The string "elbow" appears in some lines of the entries that follow; copy each such line.

Data for analysis section start

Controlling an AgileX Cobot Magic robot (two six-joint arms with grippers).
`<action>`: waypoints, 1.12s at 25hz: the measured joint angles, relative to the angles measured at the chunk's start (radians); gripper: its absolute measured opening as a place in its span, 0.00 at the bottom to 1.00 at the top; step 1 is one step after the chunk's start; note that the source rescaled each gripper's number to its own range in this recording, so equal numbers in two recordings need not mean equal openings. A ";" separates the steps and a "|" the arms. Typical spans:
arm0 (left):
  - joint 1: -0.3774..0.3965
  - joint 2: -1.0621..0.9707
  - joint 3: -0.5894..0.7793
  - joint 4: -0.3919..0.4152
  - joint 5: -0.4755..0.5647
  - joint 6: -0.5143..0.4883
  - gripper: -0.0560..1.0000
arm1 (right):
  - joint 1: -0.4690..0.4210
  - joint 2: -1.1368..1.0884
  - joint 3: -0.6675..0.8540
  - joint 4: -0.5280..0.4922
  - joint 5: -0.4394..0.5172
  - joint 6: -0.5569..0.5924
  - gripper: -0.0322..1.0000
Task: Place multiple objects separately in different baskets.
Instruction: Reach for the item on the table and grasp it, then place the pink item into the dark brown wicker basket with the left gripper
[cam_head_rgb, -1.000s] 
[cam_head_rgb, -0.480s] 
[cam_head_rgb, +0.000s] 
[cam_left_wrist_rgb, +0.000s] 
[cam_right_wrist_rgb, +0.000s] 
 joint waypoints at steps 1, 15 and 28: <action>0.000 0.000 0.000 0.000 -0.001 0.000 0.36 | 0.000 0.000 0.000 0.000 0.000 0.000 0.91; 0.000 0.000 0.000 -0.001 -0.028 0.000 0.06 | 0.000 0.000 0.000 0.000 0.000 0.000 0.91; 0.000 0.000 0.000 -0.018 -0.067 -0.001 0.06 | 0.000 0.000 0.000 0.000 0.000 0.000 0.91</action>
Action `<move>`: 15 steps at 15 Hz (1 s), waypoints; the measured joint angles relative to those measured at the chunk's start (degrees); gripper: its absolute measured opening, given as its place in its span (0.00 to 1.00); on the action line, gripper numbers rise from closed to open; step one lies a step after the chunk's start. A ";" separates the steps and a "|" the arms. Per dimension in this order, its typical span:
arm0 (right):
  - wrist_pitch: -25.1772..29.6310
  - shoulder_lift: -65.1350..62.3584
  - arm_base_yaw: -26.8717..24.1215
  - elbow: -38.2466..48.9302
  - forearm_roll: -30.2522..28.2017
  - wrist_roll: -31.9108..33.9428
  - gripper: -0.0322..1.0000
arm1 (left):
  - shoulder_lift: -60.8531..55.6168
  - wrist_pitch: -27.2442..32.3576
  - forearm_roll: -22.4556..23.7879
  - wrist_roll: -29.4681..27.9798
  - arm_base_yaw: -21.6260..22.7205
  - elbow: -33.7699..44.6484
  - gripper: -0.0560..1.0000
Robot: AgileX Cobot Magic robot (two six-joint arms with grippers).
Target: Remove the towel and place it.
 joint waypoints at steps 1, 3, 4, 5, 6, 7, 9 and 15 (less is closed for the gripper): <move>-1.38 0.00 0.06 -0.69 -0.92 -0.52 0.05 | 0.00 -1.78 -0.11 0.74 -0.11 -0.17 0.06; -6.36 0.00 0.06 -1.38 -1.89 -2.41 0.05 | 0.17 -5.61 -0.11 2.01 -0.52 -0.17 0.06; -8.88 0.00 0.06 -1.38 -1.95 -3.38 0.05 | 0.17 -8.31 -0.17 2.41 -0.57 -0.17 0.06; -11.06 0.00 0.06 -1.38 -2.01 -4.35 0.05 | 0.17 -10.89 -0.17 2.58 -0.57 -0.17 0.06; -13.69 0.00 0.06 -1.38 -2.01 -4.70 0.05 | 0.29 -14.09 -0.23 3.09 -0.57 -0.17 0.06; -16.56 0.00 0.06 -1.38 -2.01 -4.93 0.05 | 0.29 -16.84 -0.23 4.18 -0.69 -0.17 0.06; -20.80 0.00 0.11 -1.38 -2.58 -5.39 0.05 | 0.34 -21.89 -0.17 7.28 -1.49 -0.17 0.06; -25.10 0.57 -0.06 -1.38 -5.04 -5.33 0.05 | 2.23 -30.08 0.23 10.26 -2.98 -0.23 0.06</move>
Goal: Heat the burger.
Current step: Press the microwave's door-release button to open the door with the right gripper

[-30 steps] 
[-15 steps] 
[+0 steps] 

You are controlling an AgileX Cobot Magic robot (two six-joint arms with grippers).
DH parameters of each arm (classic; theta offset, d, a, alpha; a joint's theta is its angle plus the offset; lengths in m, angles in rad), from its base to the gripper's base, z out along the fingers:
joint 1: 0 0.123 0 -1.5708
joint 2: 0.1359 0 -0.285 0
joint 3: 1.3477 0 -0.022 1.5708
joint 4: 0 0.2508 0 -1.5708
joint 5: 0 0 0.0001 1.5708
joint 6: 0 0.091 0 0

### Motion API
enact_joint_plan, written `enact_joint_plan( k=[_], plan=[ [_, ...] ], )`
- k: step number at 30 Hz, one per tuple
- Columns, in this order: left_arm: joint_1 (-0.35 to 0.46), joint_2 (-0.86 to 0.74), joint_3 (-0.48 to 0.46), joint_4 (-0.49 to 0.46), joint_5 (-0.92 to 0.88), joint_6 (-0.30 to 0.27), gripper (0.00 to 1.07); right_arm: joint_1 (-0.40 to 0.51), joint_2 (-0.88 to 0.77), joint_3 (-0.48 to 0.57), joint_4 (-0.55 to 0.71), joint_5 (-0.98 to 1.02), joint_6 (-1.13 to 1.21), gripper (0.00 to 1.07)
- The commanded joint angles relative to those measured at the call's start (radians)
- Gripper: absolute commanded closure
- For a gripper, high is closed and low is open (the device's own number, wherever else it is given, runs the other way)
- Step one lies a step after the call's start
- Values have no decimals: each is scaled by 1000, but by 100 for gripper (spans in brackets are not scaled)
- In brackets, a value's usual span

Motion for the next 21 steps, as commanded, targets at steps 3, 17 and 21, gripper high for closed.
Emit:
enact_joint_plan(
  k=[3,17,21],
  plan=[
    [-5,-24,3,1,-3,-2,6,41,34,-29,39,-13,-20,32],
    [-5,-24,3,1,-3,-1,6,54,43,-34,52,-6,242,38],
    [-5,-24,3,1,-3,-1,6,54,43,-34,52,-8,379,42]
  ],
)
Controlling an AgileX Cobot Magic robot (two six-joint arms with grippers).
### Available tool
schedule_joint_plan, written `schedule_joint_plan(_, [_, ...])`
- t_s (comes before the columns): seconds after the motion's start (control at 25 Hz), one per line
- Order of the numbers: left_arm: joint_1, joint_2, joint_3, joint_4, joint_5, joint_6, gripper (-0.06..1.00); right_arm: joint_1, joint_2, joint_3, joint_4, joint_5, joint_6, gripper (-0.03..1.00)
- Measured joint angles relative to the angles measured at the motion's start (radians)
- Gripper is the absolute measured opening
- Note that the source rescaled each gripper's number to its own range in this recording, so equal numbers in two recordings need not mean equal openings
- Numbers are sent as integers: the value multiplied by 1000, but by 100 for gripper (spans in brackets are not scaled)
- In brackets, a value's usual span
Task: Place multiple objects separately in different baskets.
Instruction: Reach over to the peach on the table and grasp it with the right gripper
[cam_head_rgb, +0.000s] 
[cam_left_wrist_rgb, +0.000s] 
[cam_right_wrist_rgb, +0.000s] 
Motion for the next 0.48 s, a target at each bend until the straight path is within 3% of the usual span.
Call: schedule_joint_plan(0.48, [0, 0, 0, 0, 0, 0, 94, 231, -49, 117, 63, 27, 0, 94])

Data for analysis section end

> _Solution to the exercise_
  - elbow: -38.2466..48.9302
  - elbow: -33.7699..44.6484

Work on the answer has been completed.